Emma Goldman
(1869–1940) is remembered as one of America’s most eloquent proponents
of anarchism. She was born in a Jewish ghetto in Russia. In 1884 she came to
Rochester, New York, where she worked in a sweatshop and got a first-hand look
at the “American Dream” of the late 19th century industrial
working class.
What initially drew Goldman
to anarchism was the outcry that followed the Haymarket Square tragedy in 1886
in Chicago. A bomb had been thrown into a crowd of police during a workers’

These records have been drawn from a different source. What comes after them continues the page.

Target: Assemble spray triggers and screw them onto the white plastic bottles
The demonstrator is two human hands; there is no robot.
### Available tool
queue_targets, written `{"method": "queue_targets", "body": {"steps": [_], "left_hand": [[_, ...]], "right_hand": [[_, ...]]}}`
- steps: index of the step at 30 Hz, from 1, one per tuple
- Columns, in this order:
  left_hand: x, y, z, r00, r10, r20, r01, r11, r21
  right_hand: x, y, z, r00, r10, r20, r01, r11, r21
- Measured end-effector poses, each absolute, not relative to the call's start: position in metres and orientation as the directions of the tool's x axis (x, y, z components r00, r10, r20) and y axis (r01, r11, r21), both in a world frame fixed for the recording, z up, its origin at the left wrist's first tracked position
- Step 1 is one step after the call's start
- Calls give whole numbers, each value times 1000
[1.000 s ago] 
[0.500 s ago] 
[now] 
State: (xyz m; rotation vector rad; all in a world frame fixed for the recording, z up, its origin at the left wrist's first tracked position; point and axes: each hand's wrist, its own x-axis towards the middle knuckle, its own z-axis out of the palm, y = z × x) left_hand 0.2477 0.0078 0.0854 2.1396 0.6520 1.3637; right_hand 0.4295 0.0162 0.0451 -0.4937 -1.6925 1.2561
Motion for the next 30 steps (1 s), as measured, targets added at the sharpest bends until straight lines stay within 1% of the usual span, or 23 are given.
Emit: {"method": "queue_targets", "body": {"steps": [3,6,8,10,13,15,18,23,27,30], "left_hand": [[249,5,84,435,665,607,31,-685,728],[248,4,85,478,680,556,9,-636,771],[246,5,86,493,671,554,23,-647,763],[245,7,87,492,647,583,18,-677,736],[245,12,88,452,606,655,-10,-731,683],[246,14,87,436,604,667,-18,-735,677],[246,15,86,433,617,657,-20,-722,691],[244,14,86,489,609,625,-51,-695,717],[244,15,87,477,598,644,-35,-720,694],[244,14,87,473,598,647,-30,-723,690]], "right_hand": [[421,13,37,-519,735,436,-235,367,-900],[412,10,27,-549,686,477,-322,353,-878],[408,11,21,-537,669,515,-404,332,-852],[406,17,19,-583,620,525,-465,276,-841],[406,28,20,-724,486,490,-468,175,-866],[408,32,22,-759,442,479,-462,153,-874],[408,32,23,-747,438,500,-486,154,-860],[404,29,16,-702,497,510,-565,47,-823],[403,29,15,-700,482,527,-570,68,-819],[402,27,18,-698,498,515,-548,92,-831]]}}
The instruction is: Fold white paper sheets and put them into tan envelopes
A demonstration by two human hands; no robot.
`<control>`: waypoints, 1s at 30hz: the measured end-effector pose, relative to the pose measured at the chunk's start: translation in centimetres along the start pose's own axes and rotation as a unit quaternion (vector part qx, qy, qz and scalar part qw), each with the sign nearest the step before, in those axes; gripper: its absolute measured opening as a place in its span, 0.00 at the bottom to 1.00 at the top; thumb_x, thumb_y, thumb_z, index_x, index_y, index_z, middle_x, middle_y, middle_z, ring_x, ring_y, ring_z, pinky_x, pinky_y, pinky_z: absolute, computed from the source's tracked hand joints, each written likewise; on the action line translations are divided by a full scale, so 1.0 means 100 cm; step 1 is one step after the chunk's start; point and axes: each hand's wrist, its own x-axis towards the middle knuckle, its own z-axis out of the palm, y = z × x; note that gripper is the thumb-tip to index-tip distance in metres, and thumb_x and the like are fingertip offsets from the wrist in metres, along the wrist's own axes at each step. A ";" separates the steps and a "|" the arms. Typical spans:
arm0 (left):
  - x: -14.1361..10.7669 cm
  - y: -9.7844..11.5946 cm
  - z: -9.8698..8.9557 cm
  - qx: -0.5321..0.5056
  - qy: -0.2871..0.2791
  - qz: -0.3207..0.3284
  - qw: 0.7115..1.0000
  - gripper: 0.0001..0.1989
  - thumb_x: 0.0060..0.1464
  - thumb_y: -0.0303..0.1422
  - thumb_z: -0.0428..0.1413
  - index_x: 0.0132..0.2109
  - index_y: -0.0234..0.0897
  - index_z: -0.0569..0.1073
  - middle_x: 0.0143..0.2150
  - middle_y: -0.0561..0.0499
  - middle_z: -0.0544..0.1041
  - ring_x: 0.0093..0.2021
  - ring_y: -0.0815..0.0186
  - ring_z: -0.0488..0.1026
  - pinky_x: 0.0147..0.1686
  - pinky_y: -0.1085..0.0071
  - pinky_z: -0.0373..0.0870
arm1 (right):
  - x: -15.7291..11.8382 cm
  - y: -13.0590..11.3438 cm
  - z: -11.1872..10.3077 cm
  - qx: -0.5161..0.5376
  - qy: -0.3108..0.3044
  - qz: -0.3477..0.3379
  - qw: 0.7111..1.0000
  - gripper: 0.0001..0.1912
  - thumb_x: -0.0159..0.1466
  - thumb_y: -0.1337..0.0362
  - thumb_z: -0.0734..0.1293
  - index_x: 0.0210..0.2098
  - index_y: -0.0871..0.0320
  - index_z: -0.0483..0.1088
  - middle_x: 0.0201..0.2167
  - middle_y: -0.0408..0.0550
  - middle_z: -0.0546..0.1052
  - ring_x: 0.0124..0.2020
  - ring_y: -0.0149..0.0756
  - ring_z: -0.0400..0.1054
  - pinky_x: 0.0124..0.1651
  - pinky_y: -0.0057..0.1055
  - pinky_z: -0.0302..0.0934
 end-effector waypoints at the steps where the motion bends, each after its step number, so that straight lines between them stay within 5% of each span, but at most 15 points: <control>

rally for the 8-hour day. Four anarchists were eventually hanged. Emma Goldman
had followed the event closely and as the day on the day of the hanging she
decided to become a revolutionary.
In New York City she met
Johann Most, publisher of a German language anarchist paper, who organized a
series of speaking engagements for her. She also worked with Alexander
Berkman,
author of The ABCs of Anarchism, and Peter
Kropotkin, author of Mutual
Aid: A Factor of Evolution.
In 1893 she was arrested for
allegedly urging the unemployed to take bread “by force” and was sentenced
to a year in Blackwell Island penitentiary. She was imprisoned a second time
for distributing birth control literature, but her longest sentence resulted
from her involvement in setting up “No Conscription” leagues and
organizing rallies against the first world war. Goldman and Berkman were
arrested in 1917 for conspiring to obstruct the draft, and both were given two year
prison sentences.
Afterwards they were stripped of their citizenship and deported along with
other undesirable “Reds” to Russia. FBI director J. Edgar Hoover, who
directed her deportation hearing, called her one of the most dangerous women
in America.
Emma Goldman made a number
of important contributions to anarchist thought. In particular she is
remembered for incorporating sexual politics into anarchism, an idea that had
only been hinted at by earlier anarchists. Goldman campaigned and went to
prison for the right of women to practice birth control. She argued that a
political solution was not enough to get rid of the unequal and repressive
relations between the sexes. There had to be massive transformation of values,
most importantly in women themselves. Only anarchist revolution and not the
ballot, in Emma’s view, would set woman free.
Emma recounts in her
autobiography, Living My
Life, how she was admonished by a young
revolutionary that it did not become an agitator to dance. Goldman wrote, “I
insisted that our cause could not expect me to behave as a nun and that the
movement should not be turned into a cloister. If it meant that, I did not
want it. I want freedom, the right to self expression, everybody’s right to
beautiful, radiant things.”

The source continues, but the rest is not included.